Book Review: In Her Name: First Contact – by Michael Hicks

January 25, 2012

First contact is apparently a prequel to the In Her Name trilogy. I had never heard of Hicks’ work before. I downloaded the sample and started reading.

Humans on a starship with hyperspace travel capabilities on an exploratory mission find an inhabited world for the first time ever. Within minutes of arrival above the ecliptic plane of the star system, they notice that four massive space ships are approaching them at enormous speed. Unbeknownst to them, they have encountered a race of aliens that does not take any chances and meets all intruders with overwhelming force.

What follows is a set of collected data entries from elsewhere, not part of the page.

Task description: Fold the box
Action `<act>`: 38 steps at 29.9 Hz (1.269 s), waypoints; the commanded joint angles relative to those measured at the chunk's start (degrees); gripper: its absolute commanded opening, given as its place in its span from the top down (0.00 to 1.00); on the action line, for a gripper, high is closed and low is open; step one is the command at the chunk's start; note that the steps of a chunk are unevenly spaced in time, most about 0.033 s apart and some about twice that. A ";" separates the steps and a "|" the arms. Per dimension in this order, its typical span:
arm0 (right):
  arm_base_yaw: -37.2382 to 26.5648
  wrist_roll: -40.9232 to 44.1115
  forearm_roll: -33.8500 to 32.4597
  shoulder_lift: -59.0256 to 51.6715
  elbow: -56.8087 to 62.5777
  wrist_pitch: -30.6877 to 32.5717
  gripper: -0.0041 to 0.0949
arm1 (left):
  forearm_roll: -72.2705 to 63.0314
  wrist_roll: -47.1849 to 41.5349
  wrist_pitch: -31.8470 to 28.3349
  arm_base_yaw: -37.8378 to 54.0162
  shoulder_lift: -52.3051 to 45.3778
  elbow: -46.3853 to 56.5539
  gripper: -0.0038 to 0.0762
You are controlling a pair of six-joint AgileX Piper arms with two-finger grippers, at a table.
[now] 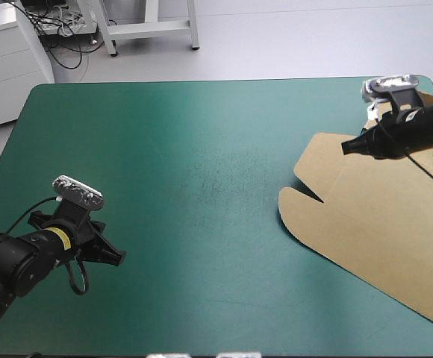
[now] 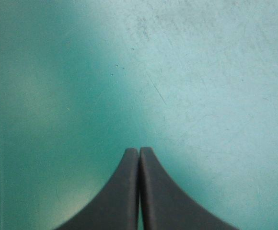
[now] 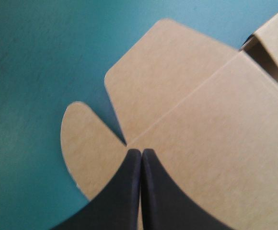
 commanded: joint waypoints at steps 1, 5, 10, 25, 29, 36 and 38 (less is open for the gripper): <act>1.53 -1.53 0.43 -7.88 7.95 -2.56 0.98 | -1.14 -0.70 -7.58 -0.08 -2.79 2.16 0.99; 2.07 -1.96 1.16 -15.86 19.69 -6.60 0.98 | -1.43 -0.70 -9.57 -0.08 -6.56 6.60 0.99; 2.07 -2.06 1.16 -25.93 32.16 -9.67 0.98 | -3.27 -0.70 -9.09 -0.08 -11.75 11.41 0.99; 2.07 -3.87 1.69 -50.93 57.87 -14.63 0.98 | -4.01 0.01 -2.87 -0.08 -17.97 18.53 0.99; 2.07 -3.87 1.69 -55.92 60.35 -15.38 0.98 | -4.12 0.01 -3.05 -0.08 -17.97 19.49 0.99; 2.07 -3.87 1.69 -58.75 60.33 -15.38 0.98 | -3.75 0.01 -3.05 -0.08 -17.97 19.49 0.99; 2.07 -3.87 1.69 -58.75 60.33 -15.38 0.98 | -3.75 0.01 -3.05 -0.08 -17.97 19.49 0.99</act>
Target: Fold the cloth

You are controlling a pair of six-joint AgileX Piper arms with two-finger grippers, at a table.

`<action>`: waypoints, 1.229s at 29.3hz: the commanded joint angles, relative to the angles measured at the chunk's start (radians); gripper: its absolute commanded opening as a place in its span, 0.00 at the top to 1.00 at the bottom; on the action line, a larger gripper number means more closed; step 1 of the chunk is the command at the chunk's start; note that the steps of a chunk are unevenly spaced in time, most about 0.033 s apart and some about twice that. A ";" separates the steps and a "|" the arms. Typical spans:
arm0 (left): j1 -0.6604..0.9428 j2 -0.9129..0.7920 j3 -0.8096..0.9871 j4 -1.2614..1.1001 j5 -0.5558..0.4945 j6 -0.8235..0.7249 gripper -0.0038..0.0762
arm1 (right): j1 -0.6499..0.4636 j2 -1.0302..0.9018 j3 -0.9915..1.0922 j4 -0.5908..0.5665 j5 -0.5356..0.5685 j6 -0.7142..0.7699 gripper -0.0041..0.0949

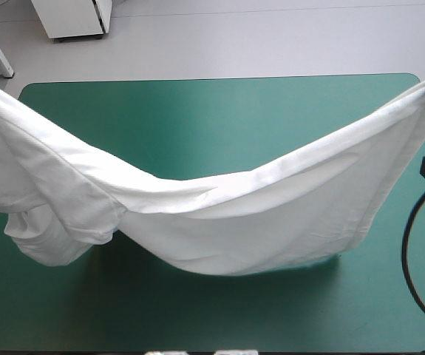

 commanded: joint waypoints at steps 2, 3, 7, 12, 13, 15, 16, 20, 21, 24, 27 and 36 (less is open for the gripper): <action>-0.012 0.010 -0.013 -0.011 -0.032 -0.023 0.96 | 0.010 -0.012 -0.058 -0.052 -0.071 0.022 0.98; -0.012 0.015 -0.013 -0.011 -0.032 -0.023 0.96 | 0.010 -0.008 -0.053 -0.062 -0.054 0.029 0.98; -0.012 0.072 -0.010 0.021 -0.002 -0.038 0.96 | 0.010 0.005 0.031 -0.115 -0.030 0.047 0.98; -0.012 0.163 0.052 0.029 -0.001 -0.041 0.96 | 0.010 0.053 0.178 -0.238 -0.048 0.078 0.98; -0.012 0.181 0.059 0.029 -0.011 -0.041 0.96 | 0.010 0.073 0.194 -0.261 -0.054 0.085 0.98; -0.012 0.239 0.059 0.029 -0.021 -0.041 0.96 | 0.010 0.127 0.214 -0.320 -0.071 0.108 0.98; -0.012 0.268 0.059 0.029 -0.026 -0.036 0.96 | 0.009 0.154 0.216 -0.341 -0.073 0.110 0.98; -0.012 0.374 0.059 0.029 -0.079 -0.004 0.96 | 0.006 0.277 0.216 -0.405 -0.125 0.112 0.98; -0.012 0.398 0.059 0.029 -0.099 -0.004 0.96 | 0.004 0.307 0.216 -0.405 -0.140 0.115 0.98; -0.012 0.455 0.059 0.034 -0.169 0.000 0.96 | 0.004 0.388 0.214 -0.407 -0.178 0.115 0.98; -0.012 0.505 0.059 0.037 -0.234 0.003 0.96 | 0.004 0.459 0.189 -0.443 -0.213 0.115 0.98; -0.010 0.669 0.059 0.039 -0.375 0.013 0.96 | -0.104 0.649 0.117 -0.358 -0.275 0.110 0.98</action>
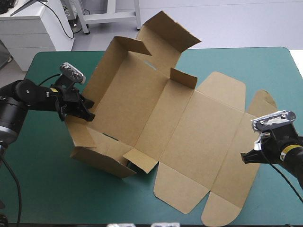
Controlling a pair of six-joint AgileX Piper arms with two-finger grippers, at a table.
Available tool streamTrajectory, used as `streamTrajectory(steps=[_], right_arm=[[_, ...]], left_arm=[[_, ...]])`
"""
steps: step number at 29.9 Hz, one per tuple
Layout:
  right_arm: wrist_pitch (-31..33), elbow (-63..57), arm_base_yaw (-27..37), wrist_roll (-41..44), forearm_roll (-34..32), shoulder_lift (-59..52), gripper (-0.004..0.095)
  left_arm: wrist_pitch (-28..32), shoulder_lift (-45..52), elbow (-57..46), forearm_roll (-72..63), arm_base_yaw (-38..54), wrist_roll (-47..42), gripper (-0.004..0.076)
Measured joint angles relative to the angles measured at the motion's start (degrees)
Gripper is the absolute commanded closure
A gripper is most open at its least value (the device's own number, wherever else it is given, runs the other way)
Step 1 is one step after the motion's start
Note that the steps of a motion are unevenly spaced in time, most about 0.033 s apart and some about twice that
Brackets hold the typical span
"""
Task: Fold the box
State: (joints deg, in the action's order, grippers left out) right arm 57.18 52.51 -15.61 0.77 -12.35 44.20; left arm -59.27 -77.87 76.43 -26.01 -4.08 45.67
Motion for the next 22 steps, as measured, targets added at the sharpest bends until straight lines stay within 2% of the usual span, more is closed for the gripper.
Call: streamTrajectory(steps=[3,9,17,22], right_arm=[[-1.69,0.00,0.00,0.20,-0.01,0.00,0.0924],[-2.27,0.00,0.00,0.32,-0.01,0.00,0.0924],[-2.27,0.00,0.00,0.41,-0.01,-1.74,0.0924],[-2.23,0.00,0.00,0.41,-0.01,-2.39,0.0924]], left_arm=[[6.51,-0.20,0.94,1.13,-4.69,2.01,0.0731],[13.31,-3.81,1.52,3.37,-13.64,8.64,0.0731],[24.33,-8.48,1.52,19.53,-25.44,9.54,0.0731],[29.05,-9.23,1.52,28.23,-30.34,8.97,0.0731]])
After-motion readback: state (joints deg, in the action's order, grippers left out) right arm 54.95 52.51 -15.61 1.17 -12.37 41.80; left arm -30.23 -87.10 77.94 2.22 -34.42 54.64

The humans debate whether they should stay or take off quickly. The behavior of the aliens, and their lack of response to any communications, indicates that they could be hostile. However, since the mission is to explore new worlds, the humans stay. Big mistake.

The aliens quickly incapacitate the ship and send a boarding party that penetrates the hull effortlessly. So far I buy all this and I am entertained, yet here is where my problems with this book begin:

The aliens turn out to be humanoid, about the same size of humans, bipedal, with heads, eyes, mouths, fangs – yes fangs, blue skin, hands with razor-sharp claws, and they fight with swords. Also, the humans notice immediately that the alien warriors are female, based on the chest plates, indicating breasts.

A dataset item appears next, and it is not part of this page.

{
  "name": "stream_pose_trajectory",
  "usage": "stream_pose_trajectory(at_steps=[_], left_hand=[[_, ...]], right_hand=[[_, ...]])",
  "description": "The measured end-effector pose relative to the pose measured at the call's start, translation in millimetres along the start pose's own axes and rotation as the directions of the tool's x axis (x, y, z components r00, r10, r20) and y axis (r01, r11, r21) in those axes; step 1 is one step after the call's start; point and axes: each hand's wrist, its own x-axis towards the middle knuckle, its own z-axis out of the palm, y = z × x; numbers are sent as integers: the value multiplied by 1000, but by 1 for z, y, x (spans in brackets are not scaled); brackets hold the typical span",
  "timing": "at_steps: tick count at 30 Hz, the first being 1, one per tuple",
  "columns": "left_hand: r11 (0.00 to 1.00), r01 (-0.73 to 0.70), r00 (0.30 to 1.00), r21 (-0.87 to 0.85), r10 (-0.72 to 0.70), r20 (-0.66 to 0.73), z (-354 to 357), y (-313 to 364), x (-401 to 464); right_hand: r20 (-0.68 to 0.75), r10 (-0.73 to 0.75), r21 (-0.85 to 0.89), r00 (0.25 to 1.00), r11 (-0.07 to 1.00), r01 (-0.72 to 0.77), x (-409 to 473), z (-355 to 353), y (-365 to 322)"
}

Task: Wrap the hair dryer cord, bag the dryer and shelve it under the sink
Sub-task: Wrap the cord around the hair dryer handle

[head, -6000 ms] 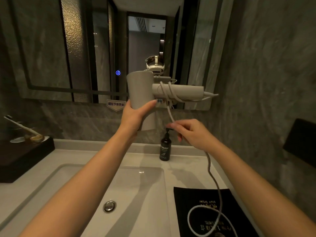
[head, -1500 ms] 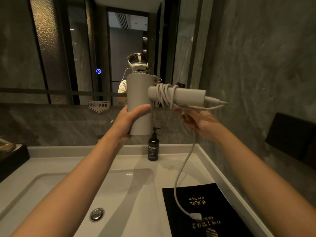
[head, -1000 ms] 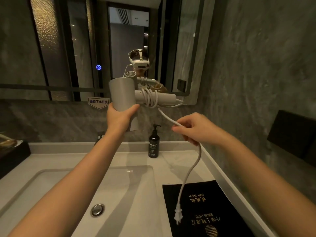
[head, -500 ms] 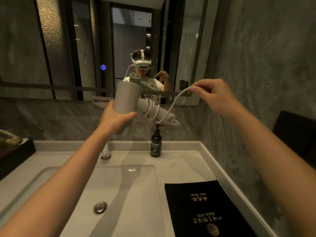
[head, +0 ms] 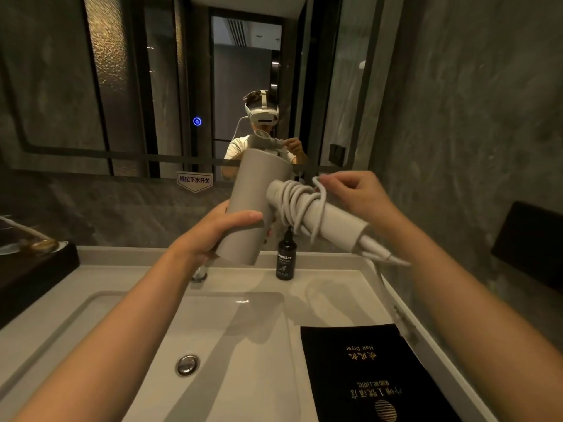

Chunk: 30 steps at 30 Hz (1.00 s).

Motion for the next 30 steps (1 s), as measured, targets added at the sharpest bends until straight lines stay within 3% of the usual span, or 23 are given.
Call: stream_pose_trajectory(at_steps=[4, 7, 14, 18, 22, 27, 30], left_hand=[[932, 17, 996, -363, -46, -71, 19, 1, 2], [902, -30, 982, -430, -55, -183, 29, 1, 10], [967, -105, 859, -233, -30, -511, 30, -5, 21], [997, -74, 806, 3, 62, -589, 24, -12, 24], [982, -43, 752, 185, 154, -641, 13, -16, 25], [975, -5, 754, 222, 149, -639, 6, -21, 23], [962, 4, 798, 272, 161, -581, 7, -16, 22]], right_hand=[[35, 286, 295, 958, 913, -283, -18, 30, 8], [38, 213, 86, 976, 973, -216, -19, 44, 9], [144, 124, -201, 982, 975, -94, -43, 41, 8], [239, 104, -371, 965, 929, -9, -49, 22, -5], [228, 43, -434, 973, 899, 62, -53, -6, -19], [203, -41, -441, 978, 888, 129, -47, -35, -27], [176, -117, -413, 977, 893, 181, -44, -37, -30]])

Give me a break! Humanoid, eyes, fangs, claws and BREASTS, implying they are mammalian?

These aliens are caricatures of space monsters, complete with werewolf fangs, breasts, feline eyes and raptor talons! They could destroy the ship with a single beam weapon. Yet they fight with swords, presumably it is their culture to “fight like warriors.” In the hand-to-hand on-board combat that ensues, a Chinese member of the crew successfully uses martial arts techniques on the aliens. Come on! Martial arts are designed to be effective against human bodies. Try martial arts on a dog, a horse or a tiger and see what happens. Then try it on an alien. It would not work.

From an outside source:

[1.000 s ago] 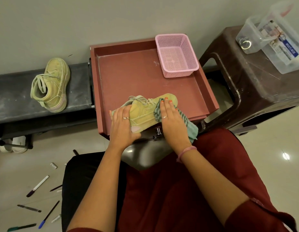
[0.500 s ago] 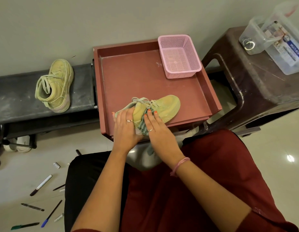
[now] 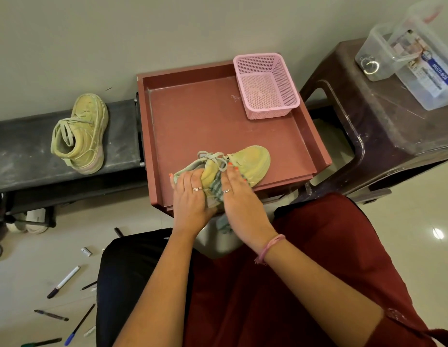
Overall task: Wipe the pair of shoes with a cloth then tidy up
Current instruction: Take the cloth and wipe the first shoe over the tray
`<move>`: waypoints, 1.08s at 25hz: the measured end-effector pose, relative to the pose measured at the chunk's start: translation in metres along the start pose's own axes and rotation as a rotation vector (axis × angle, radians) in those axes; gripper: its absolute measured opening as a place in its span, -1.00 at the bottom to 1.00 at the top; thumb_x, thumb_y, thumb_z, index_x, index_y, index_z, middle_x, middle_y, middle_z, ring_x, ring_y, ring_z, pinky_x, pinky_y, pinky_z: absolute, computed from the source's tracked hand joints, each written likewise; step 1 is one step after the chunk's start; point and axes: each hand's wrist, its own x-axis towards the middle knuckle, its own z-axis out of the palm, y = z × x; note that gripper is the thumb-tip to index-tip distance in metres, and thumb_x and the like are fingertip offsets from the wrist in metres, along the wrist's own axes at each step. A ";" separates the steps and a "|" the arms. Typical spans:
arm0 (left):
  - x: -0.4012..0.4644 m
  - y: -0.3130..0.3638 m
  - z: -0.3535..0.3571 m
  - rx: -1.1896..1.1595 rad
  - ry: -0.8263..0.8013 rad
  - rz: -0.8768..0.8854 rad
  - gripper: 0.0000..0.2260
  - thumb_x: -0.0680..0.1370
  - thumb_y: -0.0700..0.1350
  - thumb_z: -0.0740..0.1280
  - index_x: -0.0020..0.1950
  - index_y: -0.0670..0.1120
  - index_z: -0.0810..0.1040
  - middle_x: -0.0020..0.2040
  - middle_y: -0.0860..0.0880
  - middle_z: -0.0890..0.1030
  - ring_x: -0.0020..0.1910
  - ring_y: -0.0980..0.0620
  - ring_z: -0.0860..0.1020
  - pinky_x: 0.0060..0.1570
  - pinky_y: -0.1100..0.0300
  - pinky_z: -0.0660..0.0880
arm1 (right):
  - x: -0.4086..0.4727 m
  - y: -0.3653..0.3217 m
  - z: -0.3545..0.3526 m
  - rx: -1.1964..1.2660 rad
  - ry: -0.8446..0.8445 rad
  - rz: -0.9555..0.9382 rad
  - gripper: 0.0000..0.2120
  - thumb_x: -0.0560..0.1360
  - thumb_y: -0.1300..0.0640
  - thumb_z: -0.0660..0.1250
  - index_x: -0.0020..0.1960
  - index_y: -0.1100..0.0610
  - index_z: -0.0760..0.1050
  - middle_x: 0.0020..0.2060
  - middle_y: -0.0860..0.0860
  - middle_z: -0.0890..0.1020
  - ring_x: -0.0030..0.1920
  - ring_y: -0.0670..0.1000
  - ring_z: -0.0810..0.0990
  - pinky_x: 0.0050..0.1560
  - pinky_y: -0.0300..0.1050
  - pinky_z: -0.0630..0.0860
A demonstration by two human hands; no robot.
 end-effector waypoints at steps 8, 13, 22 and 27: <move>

I stopped reading when the sample ran out and I did not buy the book.

To the author’s credit, of course, this is a prequel to show how it all started in the war between the aliens and the humans that was covered by a space-opera-type trilogy. I imagine that the plot might be about aliens that can be understood by humans, so they have to be humanoid. Perhaps if I had read the trilogy, gotten used to Hicks’ world, I would not be so put off by the book, so it may deserve better.

I can state one thing for sure, however – reading the prequel first does not work in this case. It just rings silly.


Book Review: TimeSplash – by Graham Storrs

January 24, 2012

A new book about time travel showed up in my Amazon recommendations. I checked the reviews. They were mostly positive, and several reviewers compared it to Stephen King’s 11/22/63. One reviewer stated it was much better. I downloaded the sample and read the first couple of chapters. It wasn’t the writing that piqued my interest, but the subject matter – time travel. After I finished reading the sample I bought the rest of the book for $4.50, only to regret it within another hour of reading.

The story starts in 2047. A way to travel in time has been invented, where the travelers, via some complex and expensive technology, are thrown back in the time stream by a few years or decades. While in the past, they can interact with the world, and eventually they get pulled back into the present automatically. The time stream does not allow time travelers to change the world to prevent paradoxes. This manifests itself oddly. For instance, if a time traveler walks on a pristine beach and creates footsteps in the sand, those footsteps fill themselves in a few seconds later, leaving no trace. Cool so far.

Rather than using this amazing capability for scientific purposes, however, a class of entertainers and thugs has developed who go back in time and wreak destruction on purpose, causing splashes in the fabric of time. Making footsteps disappear is not taxing for the time stream. But what about undoing the killing of a person? This causes major shock waves which can end up affecting the future (or the present from whence the time travelers started), and it’s called a backwash.

The author builds a cohesive story around this concept, but the premise that juvenile rioters are the only ones using time travel for their destructive entertainment was just too farfetched to keep my interest. The characters are poorly developed, mostly one-dimensional, and generally inconsistent.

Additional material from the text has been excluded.